And once they say they agree to that, yeah, I think you've already won the battle because your book already makes the empirical case for why any account of human flourishing that puts human flourishing first has to depend on a future that's heavily reliant on fossil fuels and proudly and should be proud to be embracing fossil fuels as an important part of that future.

But what you find later on is there's other agendas lurking beneath the surface that have very little to do with human flourishing and have to do with other agendas that I think if you smoke that out up front, you've already won the debate even before you've started because the facts are already on your side. What I find kind of interesting is what is that lurking agenda? And to me, it's some of the same agendas at work, at the heart of Woke Inc, at the heart of the spread of postmodernism more broadly in modern American life. And I think it has to do with

something deeper than just the pro-nature view or the anti-human impact view. Okay, fine. If that's part of it, that's what you put on offer. What's the intuition underlying that? What's the social and psychological force powering that movement? And I think it has to do with this deeper 21st century generational dilemma where human beings today, as ever, are hungry for a cause and hungry for purpose and meaning and identity.

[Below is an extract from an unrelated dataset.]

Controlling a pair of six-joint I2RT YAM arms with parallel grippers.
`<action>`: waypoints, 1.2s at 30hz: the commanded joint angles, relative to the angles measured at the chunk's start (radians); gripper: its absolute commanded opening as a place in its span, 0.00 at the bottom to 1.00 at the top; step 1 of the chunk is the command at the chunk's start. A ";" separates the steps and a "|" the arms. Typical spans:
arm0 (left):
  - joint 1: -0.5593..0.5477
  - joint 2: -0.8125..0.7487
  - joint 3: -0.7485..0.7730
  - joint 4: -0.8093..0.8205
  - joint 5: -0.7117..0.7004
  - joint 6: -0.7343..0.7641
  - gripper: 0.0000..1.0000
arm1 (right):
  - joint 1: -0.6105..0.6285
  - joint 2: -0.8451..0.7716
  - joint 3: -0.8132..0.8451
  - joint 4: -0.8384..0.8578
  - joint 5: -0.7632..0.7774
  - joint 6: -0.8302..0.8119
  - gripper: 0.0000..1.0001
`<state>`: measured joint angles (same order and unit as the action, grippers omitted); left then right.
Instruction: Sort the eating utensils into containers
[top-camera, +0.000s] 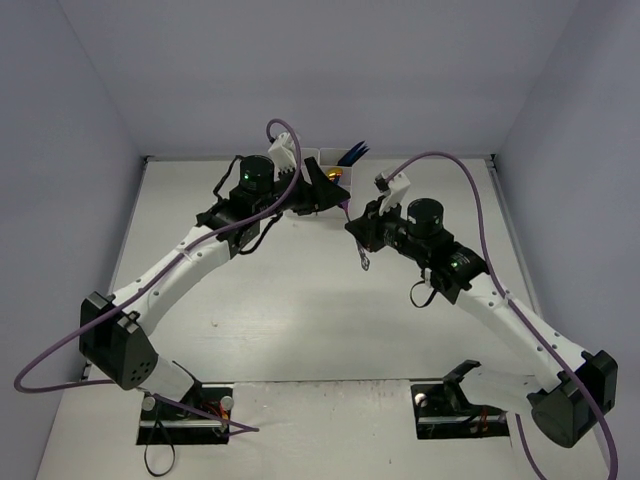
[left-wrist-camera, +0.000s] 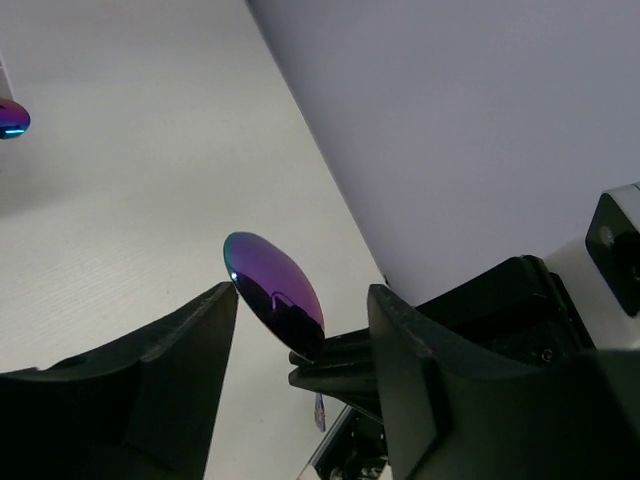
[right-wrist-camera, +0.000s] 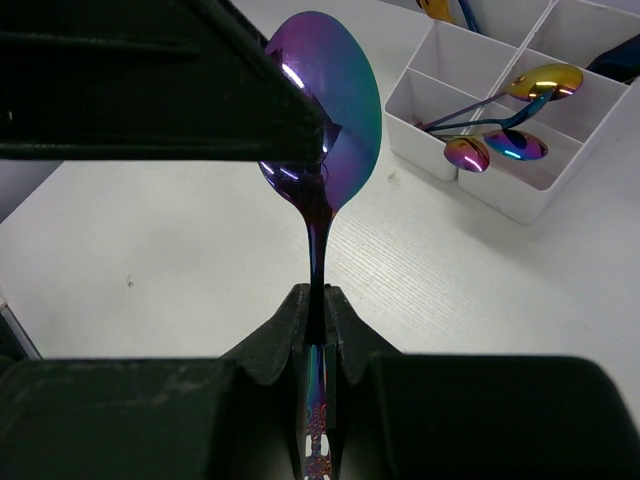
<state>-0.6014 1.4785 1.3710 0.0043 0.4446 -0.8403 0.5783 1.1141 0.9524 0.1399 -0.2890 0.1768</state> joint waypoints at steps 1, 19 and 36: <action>-0.007 -0.010 0.061 0.095 -0.009 -0.057 0.42 | 0.015 -0.031 0.005 0.107 0.011 -0.014 0.00; -0.004 -0.062 0.014 0.143 -0.043 -0.035 0.00 | 0.025 -0.017 0.008 0.110 0.056 -0.042 0.79; 0.150 0.178 0.256 0.120 -0.103 0.673 0.00 | -0.066 -0.111 -0.022 -0.103 0.427 0.034 1.00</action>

And as we live in a moment where we have lost the kinds of things that used to fulfill that hunger for purpose and meaning, things like religion or national identity or patriotism or hard work, even as hard work as a concept recedes, people derive some level of meaning and identity and purpose and fulfillment from hard work or family, whatever fills in the blank or historically filled in the blank, as we lose those things,

human beings don't lose that still hunger for purpose. And what you're left with is this black hole, this identity vacuum, this void, that the thing that's filled that fills that void instead is this thing that we broadly can call postmodernism. Maybe it's wokeism. Maybe it is scientism, which is different from science, mind you. Maybe it is this culture of

an assault on anything that allows that human being to flourish, the thing that you're filling that black hole with is this indulgent apologism, this indulgent self-criticism, this quasi-religious impulse to wear a hair shirt.

that leaves yourself worse off to apologize for your sense, your own lack of purpose and meaning and direction. That's what I think is actually going on. And I think that's what connects the dots between where I focused my intellectual work, where you focused your intellectual work is this deeper vacuum of human purpose that we fill through this agenda. That's not just anti-fossil fuel. It's also anti-nuclear and it's also anti-hydroelectric because the thing that we're actually doing is we're

picking apart human flourishing itself, because that human flourishing is the very thing we're supposed to feel the impulse to apologize for at a moment where we lack that meaning. And that's what I've connected with most in your work, actually, is that this was yet another, I'm writing about symptoms, you're writing about symptoms, I'm solving symptoms of a deeper problem through some of my work now in capital markets, but it's all symptomatic.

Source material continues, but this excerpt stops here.